▶ What you will do
Report back every line of the entries that contains "with", exactly as written.

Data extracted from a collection
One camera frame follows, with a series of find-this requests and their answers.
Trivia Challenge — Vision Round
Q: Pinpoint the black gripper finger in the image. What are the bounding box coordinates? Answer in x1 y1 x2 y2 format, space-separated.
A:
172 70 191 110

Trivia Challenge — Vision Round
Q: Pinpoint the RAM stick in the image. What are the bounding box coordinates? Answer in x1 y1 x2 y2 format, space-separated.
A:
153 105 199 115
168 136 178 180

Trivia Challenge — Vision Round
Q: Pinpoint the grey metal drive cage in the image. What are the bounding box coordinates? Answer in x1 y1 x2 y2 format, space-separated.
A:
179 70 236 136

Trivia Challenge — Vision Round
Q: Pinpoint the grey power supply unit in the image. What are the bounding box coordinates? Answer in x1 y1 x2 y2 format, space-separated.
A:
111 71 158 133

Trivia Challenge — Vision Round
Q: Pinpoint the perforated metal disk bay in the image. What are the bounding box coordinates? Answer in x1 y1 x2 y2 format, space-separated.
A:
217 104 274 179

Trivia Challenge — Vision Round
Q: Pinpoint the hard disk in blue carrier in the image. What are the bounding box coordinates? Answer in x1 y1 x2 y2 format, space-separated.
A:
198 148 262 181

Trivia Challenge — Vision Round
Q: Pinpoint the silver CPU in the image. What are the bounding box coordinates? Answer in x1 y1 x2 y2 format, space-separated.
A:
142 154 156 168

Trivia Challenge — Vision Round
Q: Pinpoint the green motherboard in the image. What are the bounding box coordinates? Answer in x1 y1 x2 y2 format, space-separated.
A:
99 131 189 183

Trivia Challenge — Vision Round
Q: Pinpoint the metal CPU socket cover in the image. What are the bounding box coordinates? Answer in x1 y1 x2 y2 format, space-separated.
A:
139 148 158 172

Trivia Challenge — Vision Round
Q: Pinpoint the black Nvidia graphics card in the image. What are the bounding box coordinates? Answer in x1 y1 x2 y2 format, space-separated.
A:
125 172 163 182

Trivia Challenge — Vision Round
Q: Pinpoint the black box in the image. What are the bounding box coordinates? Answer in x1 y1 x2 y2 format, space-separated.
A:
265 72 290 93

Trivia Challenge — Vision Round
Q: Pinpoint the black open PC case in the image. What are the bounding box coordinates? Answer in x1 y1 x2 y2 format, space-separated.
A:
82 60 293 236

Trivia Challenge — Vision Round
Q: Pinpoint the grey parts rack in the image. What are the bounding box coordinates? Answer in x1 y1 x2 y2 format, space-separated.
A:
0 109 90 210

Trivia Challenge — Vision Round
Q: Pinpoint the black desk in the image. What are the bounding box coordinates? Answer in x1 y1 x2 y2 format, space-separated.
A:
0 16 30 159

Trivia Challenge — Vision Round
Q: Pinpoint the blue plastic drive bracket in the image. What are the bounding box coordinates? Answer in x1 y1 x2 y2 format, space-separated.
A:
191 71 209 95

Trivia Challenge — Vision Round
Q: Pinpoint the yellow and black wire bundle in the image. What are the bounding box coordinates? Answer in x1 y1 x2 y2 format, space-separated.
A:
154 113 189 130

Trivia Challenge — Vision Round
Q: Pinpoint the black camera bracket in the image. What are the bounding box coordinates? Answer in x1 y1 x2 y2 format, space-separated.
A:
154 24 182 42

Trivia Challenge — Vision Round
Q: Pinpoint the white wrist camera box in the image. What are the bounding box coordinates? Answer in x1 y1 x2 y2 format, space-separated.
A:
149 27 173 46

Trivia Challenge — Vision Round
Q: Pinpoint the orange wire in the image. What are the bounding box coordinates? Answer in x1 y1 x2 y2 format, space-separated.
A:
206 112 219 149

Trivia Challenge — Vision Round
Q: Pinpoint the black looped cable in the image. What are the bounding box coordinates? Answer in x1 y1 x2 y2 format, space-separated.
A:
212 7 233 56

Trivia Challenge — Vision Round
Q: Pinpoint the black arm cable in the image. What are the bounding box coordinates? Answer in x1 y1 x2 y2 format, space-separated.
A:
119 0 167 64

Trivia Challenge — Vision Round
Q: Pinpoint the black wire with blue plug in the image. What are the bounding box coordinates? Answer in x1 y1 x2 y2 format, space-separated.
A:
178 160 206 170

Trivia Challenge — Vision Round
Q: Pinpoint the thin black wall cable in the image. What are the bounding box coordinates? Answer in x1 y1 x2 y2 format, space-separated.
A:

▶ Solution
One camera frame follows, with a series of find-this requests and their answers.
Q: Pinpoint the black wire with blue plug in the image. What are the bounding box coordinates? Answer in x1 y1 x2 y2 format, space-separated.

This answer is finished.